__The problem__.
Exclude images and print all the records verbatim.

- - - -

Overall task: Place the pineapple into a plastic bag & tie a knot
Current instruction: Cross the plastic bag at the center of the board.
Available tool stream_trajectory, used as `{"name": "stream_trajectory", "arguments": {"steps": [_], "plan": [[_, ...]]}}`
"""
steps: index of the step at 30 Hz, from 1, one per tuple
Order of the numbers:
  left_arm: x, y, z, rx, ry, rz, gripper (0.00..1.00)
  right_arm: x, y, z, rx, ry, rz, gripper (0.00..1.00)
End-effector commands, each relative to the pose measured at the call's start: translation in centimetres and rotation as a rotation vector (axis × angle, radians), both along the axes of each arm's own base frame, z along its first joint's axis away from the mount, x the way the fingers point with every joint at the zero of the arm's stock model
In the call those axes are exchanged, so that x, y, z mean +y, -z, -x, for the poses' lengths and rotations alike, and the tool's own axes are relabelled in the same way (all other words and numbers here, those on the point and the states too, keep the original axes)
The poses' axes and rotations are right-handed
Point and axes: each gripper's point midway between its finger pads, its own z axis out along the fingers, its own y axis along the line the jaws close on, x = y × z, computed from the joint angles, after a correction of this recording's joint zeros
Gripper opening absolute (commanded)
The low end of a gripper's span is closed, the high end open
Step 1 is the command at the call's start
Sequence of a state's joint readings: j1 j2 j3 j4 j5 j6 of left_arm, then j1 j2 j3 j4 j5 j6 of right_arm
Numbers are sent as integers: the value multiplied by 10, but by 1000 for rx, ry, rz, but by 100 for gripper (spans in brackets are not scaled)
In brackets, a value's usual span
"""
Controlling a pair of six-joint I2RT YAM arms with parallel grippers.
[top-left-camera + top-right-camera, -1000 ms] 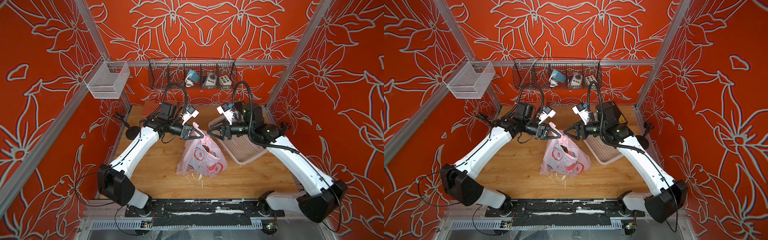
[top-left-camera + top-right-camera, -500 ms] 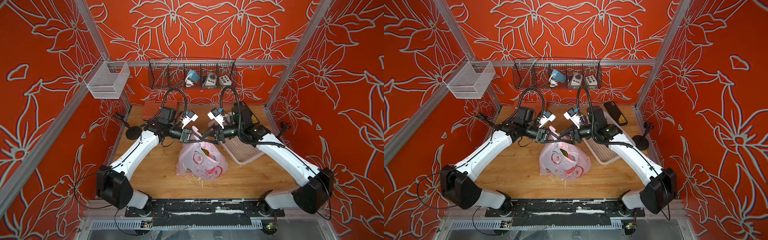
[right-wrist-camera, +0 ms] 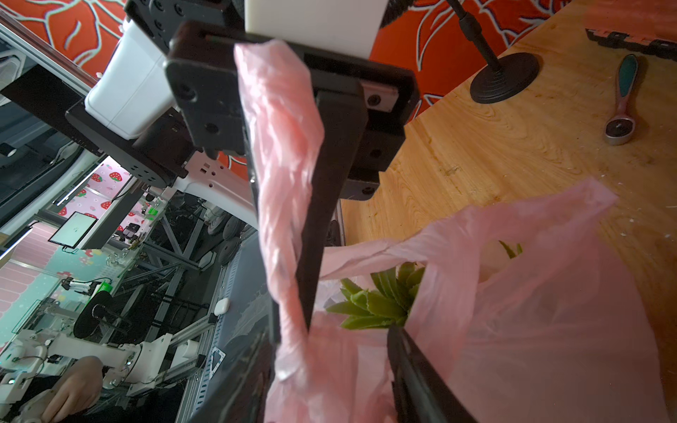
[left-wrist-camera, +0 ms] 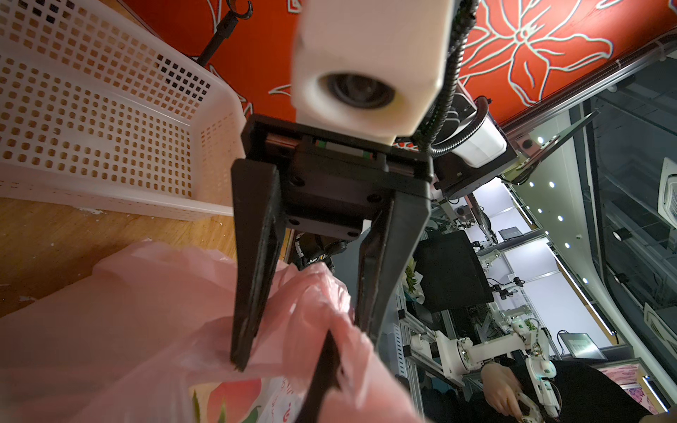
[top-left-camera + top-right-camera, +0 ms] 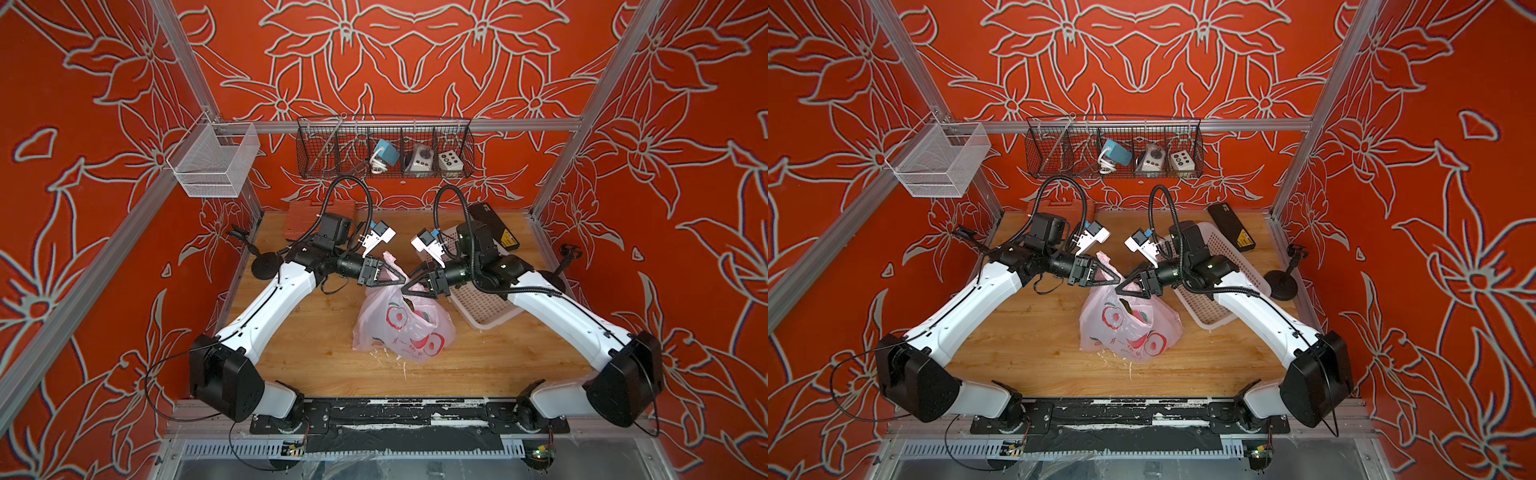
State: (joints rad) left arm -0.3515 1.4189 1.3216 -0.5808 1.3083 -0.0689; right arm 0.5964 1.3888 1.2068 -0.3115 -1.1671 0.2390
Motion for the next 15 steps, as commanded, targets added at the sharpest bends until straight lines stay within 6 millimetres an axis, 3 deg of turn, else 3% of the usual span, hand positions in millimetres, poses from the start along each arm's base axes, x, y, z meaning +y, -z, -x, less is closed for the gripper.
{"name": "stream_trajectory", "arguments": {"steps": [1, 6, 12, 15], "plan": [[4, -20, 12, -60, 32, 47, 0, -5, -10, 16, -18, -43, -34, 62], [4, -20, 13, -57, 33, 47, 0, -9, -12, 22, -29, -43, -38, 66], [4, -22, 13, -59, 33, 48, 0, -12, -7, 25, -23, -46, -27, 55], [4, -22, 14, -61, 33, 49, 0, -14, -3, 24, -19, -38, -21, 54]]}}
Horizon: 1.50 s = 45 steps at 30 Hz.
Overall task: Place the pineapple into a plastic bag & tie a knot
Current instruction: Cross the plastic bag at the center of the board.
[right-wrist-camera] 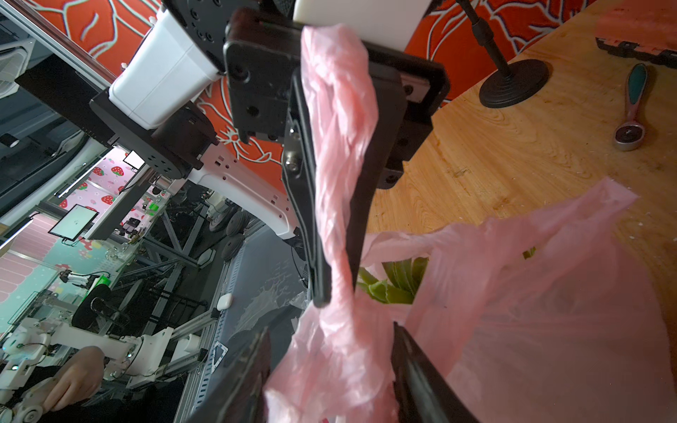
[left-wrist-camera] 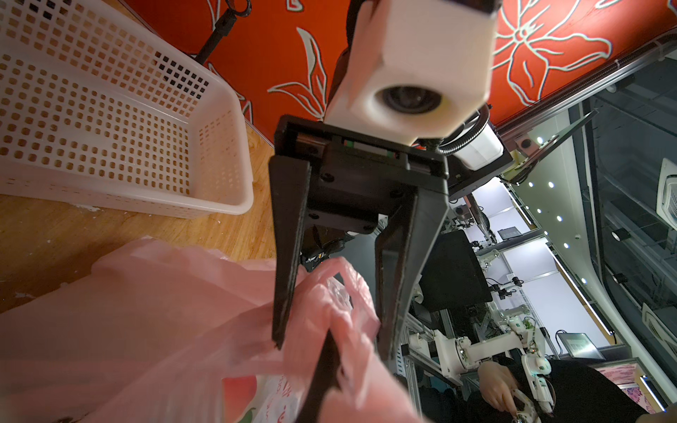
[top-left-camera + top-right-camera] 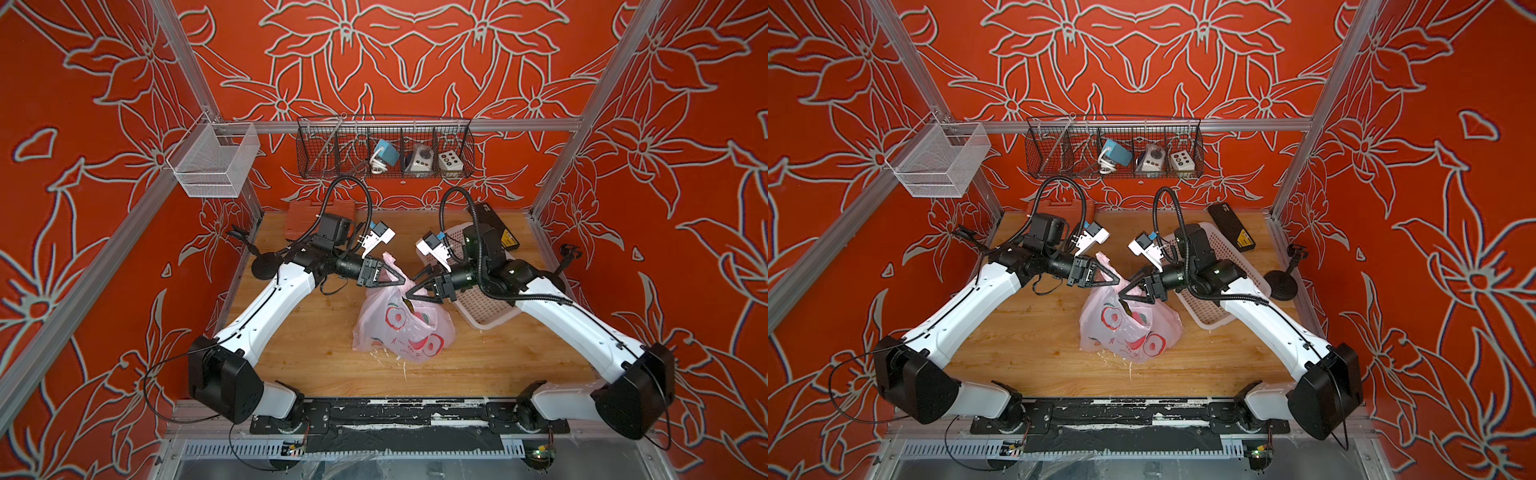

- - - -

__Solution for this problem__.
Overall task: Place the pineapple into a plastic bag & tie a knot
Current instruction: Cross the plastic bag at the center of the board.
Available tool stream_trajectory, used as `{"name": "stream_trajectory", "arguments": {"steps": [_], "plan": [[_, ...]]}}`
"""
steps: index of the step at 30 Hz, from 1, one per tuple
Order of the numbers:
  left_arm: x, y, z, rx, ry, rz, gripper (0.00..1.00)
  right_arm: x, y, z, rx, ry, rz, gripper (0.00..1.00)
End-effector commands, each relative to the pose measured at the call's start: translation in centimetres and rotation as a rotation vector (axis × angle, radians), both along the axes of each arm's own base frame, z along its first joint's axis away from the mount, x the way the fingers point with every joint at the zero of the arm's stock model
In the call those axes are exchanged, so that x, y, z mean +y, -z, -x, for the poses' lengths and rotations alike, and the tool's own axes are relabelled in the same way (all other words and numbers here, those on the point and the states too, keep the original axes)
The poses' axes and rotations are right-handed
Point and axes: each gripper's point midway between its finger pads, its own z axis out along the fingers, its own y axis along the line the jaws close on, x = y × z, computed from the joint angles, after a correction of this recording's joint zeros
Gripper opening absolute (commanded)
The low end of a gripper's span is closed, the high end open
Step 1 is the command at the call's start
Sequence of a state's joint readings: j1 j2 j3 j4 j5 j6 of left_arm, then j1 j2 j3 j4 j5 j6 of right_arm
Numbers are sent as integers: the value multiplied by 10, but by 1000 for rx, ry, rz, but by 100 for gripper (spans in brackets are not scaled)
In brackets, a value's usual span
"""
Controlling a pair of six-joint I2RT YAM arms with parallel grippers.
[top-left-camera + top-right-camera, -1000 ms] 
[top-left-camera + top-right-camera, -500 ms] 
[right-wrist-camera, +0 ms] 
[left-wrist-camera, +0 ms] 
[top-left-camera + top-right-camera, +0 ms] 
State: (joints rad) left arm -0.3515 1.4189 1.3216 -0.5808 1.3083 -0.0689; right arm 0.5964 1.3888 1.2068 -0.3115 -1.1671 0.2390
Motion for the next 15 steps, as commanded, targets added at the sharpest bends until straight lines stay within 6 millimetres an axis, 3 deg of turn, else 3% of the usual span, hand positions in millimetres, poses from the start along each arm's base axes, x, y, z meaning +y, -z, -x, less is closed for the gripper.
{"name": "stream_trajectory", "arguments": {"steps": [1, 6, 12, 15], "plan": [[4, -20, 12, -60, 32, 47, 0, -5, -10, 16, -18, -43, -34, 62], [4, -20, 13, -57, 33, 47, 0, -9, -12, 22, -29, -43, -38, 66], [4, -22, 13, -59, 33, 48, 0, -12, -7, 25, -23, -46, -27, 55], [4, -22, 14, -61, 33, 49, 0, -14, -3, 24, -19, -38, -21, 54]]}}
Horizon: 1.50 s = 45 steps at 30 Hz.
Overall task: Place the pineapple into a plastic bag & tie a knot
Current instruction: Cross the plastic bag at the center of the board.
[right-wrist-camera] 
[left-wrist-camera] 
[top-left-camera + top-right-camera] 

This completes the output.